Spadki w największym stopniu dotknęły rynki azjatyckie: Japonię, gdzie indeks Nikkei spadł "poniżej psychologicznej granicy", a także Bombaj, Szanghaj, Hong-Kong i Indonezję, gdzie wczorajsze średnie spadki wynoszą od 8 do 10 %.
Dramat przeżywają też drobni inwestorzy w Delhi, którzy "łapali się za głowy, bo w ciągu minuty tracili oszczędności całego życia". "Niektórzy płakali, rwali włosy z głowy, niektórzy patrzyli tylko z niedowierzaniem - wszystkie notowania wyświetlano na czerwono".
Komentatorzy "wyrażają zaskoczenie" gwałtowną dynamiką przecen. Zbroją się w miny pokerzystów i modlą się do giełdy w USA, która jest w tej chwili zamknięta i po otwarciu ma zapobiec "końcu świata". Kuczyński na swoim blogu ze stoickim spokojem porównuje sytuację psychologiczną do 11 września, narzekając na panikę. Trudno ocenić rolę czynnika psychologicznego, a także - czego zawsze nie można wykluczać - kontrolowanej stymulacji kryzysu ze strony większych graczy.
Do kasandrycznych wizji Stiglitza dołączył Soros, bagatelizując program ratunkowy administracji Busha i stwierdzając, że stoimy w obliczu najpoważniejszego kryzysu od II wojny światowej.

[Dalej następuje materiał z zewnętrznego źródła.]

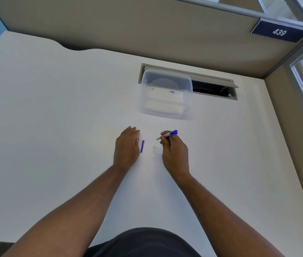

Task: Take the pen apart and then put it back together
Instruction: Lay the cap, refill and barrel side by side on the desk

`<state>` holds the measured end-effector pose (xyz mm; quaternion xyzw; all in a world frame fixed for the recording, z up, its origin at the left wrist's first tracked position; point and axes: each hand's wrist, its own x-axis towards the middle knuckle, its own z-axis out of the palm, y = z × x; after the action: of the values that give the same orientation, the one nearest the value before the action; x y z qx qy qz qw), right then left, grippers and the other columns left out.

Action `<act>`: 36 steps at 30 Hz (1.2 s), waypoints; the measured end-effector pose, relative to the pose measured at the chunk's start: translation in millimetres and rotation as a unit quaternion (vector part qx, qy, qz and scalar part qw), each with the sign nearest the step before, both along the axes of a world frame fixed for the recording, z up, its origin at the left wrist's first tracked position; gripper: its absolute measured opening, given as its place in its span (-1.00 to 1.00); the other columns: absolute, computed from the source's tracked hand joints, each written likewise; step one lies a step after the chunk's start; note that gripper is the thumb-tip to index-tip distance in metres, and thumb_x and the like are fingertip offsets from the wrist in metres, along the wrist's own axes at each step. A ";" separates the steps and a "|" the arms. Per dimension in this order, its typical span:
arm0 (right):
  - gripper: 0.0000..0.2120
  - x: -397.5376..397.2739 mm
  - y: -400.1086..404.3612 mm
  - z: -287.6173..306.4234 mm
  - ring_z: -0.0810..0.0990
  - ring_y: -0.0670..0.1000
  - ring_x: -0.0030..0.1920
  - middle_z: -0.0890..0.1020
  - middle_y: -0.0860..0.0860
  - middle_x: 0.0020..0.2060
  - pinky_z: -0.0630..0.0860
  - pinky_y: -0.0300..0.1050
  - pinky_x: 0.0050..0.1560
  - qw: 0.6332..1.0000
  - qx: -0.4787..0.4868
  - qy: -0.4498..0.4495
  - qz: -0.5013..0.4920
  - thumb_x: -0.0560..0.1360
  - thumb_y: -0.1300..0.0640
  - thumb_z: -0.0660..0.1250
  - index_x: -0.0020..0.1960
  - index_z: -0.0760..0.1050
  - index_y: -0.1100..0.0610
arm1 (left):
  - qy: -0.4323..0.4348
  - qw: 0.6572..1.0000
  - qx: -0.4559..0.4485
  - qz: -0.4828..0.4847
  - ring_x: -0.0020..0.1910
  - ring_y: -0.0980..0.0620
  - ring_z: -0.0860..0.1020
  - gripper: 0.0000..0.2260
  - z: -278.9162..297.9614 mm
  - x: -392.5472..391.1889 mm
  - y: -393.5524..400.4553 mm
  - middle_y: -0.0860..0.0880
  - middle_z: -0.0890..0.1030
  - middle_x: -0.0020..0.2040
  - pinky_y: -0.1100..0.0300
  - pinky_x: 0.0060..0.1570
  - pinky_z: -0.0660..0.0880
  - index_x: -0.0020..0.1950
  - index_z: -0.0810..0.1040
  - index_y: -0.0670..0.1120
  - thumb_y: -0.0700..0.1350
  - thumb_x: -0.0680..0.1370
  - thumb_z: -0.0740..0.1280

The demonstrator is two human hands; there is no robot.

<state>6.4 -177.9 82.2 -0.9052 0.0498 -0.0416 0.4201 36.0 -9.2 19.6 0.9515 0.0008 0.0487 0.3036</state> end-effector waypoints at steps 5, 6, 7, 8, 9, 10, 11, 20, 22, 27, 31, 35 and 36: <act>-0.83 5.6 -0.3 -12.3 0.68 0.09 -0.06 0.72 0.04 -0.06 0.60 -0.03 0.03 0.994 -0.077 0.065 0.052 0.64 0.26 0.19 0.01 0.56 0.22 | 0.049 0.993 0.074 -0.077 0.62 -0.12 0.15 -0.56 -16.7 -6.8 5.9 -0.14 0.25 0.61 -0.06 0.55 0.19 0.54 0.30 -0.18 -0.25 0.64 0.07; -0.83 6.6 -1.0 -11.7 0.68 0.10 -0.06 0.72 0.06 -0.06 0.59 -0.02 0.03 0.994 -0.078 0.063 0.047 0.65 0.25 0.19 0.01 0.56 0.23 | 0.052 0.993 0.073 -0.077 0.63 -0.10 0.13 -0.56 -18.0 -6.9 6.5 -0.13 0.23 0.62 -0.05 0.56 0.15 0.55 0.27 -0.17 -0.24 0.65 0.06; -0.81 6.9 -1.9 -10.2 0.67 0.10 -0.07 0.72 0.07 -0.06 0.59 0.00 0.02 0.994 -0.078 0.060 0.039 0.66 0.22 0.18 0.01 0.56 0.23 | 0.052 0.993 0.074 -0.080 0.63 -0.10 0.13 -0.56 -18.6 -6.9 6.8 -0.13 0.22 0.63 -0.05 0.56 0.14 0.56 0.27 -0.17 -0.23 0.66 0.06; -0.80 6.7 -2.4 -8.5 0.67 0.08 -0.10 0.71 0.06 -0.09 0.59 -0.01 -0.02 0.995 -0.073 0.054 0.029 0.67 0.19 0.17 0.01 0.56 0.21 | 0.048 0.993 0.077 -0.081 0.63 -0.10 0.13 -0.56 -19.1 -6.6 6.8 -0.13 0.23 0.62 -0.05 0.55 0.14 0.56 0.27 -0.17 -0.23 0.66 0.06; -0.78 5.8 -2.1 -7.1 0.65 0.01 -0.15 0.70 0.01 -0.14 0.56 -0.08 -0.09 0.997 -0.066 0.045 0.020 0.67 0.16 0.15 -0.01 0.54 0.18 | 0.042 0.992 0.082 -0.082 0.63 -0.11 0.14 -0.56 -19.6 -6.6 6.7 -0.13 0.23 0.62 -0.05 0.55 0.14 0.55 0.27 -0.16 -0.23 0.66 0.07; -0.78 3.7 -1.1 -5.5 0.61 -0.07 -0.21 0.67 -0.05 -0.19 0.50 -0.17 -0.17 0.998 -0.061 0.029 0.012 0.67 0.13 0.14 -0.03 0.53 0.14 | 0.037 0.993 0.082 -0.081 0.62 -0.11 0.14 -0.57 -20.2 -6.6 6.6 -0.13 0.24 0.62 -0.05 0.54 0.14 0.55 0.27 -0.16 -0.23 0.66 0.07; -0.78 1.1 0.6 -3.8 0.59 -0.10 -0.24 0.64 -0.09 -0.23 0.45 -0.23 -0.22 0.998 -0.059 0.010 0.008 0.66 0.10 0.14 -0.05 0.52 0.11 | 0.037 0.993 0.078 -0.079 0.62 -0.11 0.14 -0.57 -20.8 -6.7 6.6 -0.12 0.24 0.62 -0.04 0.55 0.13 0.55 0.27 -0.16 -0.23 0.66 0.06; -0.75 1.4 -6.4 -13.3 0.63 -0.02 -0.20 0.68 -0.02 -0.22 0.57 0.00 -0.12 0.994 -0.073 0.075 0.030 0.67 0.12 0.18 -0.09 0.55 0.17 | 0.043 0.995 0.053 -0.078 0.64 -0.05 0.09 -0.55 -22.1 -7.5 8.7 -0.09 0.19 0.64 0.02 0.57 0.04 0.58 0.25 -0.15 -0.20 0.67 0.06; -0.76 0.9 -7.7 -9.1 0.59 -0.06 -0.25 0.63 -0.09 -0.31 0.52 -0.08 -0.23 0.997 -0.063 0.053 0.014 0.66 0.12 0.17 -0.13 0.52 0.13 | 0.042 0.995 0.053 -0.078 0.64 -0.04 0.08 -0.55 -22.8 -7.2 8.9 -0.08 0.19 0.64 0.02 0.57 0.04 0.58 0.25 -0.14 -0.20 0.67 0.05; -0.76 -6.4 -8.0 -2.9 0.50 0.06 -0.33 0.58 0.05 -0.36 0.49 0.00 -0.29 0.999 -0.051 0.008 0.003 0.65 0.12 0.20 -0.12 0.51 0.20 | 0.040 0.995 0.054 -0.075 0.64 -0.06 0.10 -0.56 -24.5 -7.4 8.3 -0.09 0.20 0.63 0.00 0.57 0.07 0.57 0.25 -0.14 -0.20 0.67 0.05; -0.80 -10.4 -10.4 -0.9 0.51 0.01 -0.28 0.59 -0.06 -0.32 0.45 -0.15 -0.29 0.998 -0.051 -0.024 0.006 0.65 0.12 0.23 -0.10 0.54 0.15 | 0.040 0.995 0.054 -0.080 0.64 -0.05 0.08 -0.56 -24.7 -6.8 9.1 -0.08 0.19 0.64 0.01 0.57 0.07 0.58 0.25 -0.14 -0.20 0.67 0.04; -0.87 -19.3 -11.2 1.7 0.60 -0.08 -0.17 0.65 -0.18 -0.06 0.57 -0.18 -0.13 0.997 -0.038 -0.063 0.016 0.63 0.13 0.28 0.02 0.60 0.11 | 0.039 0.995 0.048 -0.079 0.64 -0.03 0.07 -0.56 -25.3 -7.0 9.4 -0.07 0.18 0.64 0.03 0.58 0.04 0.59 0.24 -0.14 -0.19 0.68 0.04; -0.87 -23.0 -11.7 2.0 0.61 -0.09 -0.14 0.66 -0.16 -0.02 0.60 -0.15 -0.11 0.996 -0.041 -0.072 0.025 0.62 0.13 0.29 0.03 0.61 0.11 | 0.038 0.995 0.047 -0.078 0.64 -0.03 0.07 -0.56 -25.7 -7.1 9.4 -0.07 0.19 0.64 0.03 0.58 0.04 0.59 0.24 -0.14 -0.18 0.68 0.05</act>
<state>-16.6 -189.5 84.2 -0.9170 -0.0051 -0.0986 0.3864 28.9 0.2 -6.1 0.9632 -0.0640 -0.0115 0.2608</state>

Z kolei wśród "ekspertów" z TOK FM daje się już odczuć polaryzacja stanowisk. Jedni tracą rezon, inni przyjmują linię obrony przez atak, czyli przestawiają się na moralizowanie i dobre rady na przyszłość dla drobnych inwestorów - wmawiając im, że sami są i zawsze byli za siebie odpowiedzialni, a zatem nie mogą winić ani doradców (mimo sprzeczności interesów) ani nieprzejrzystości i chaosu informacyjnego oferty giełdowej.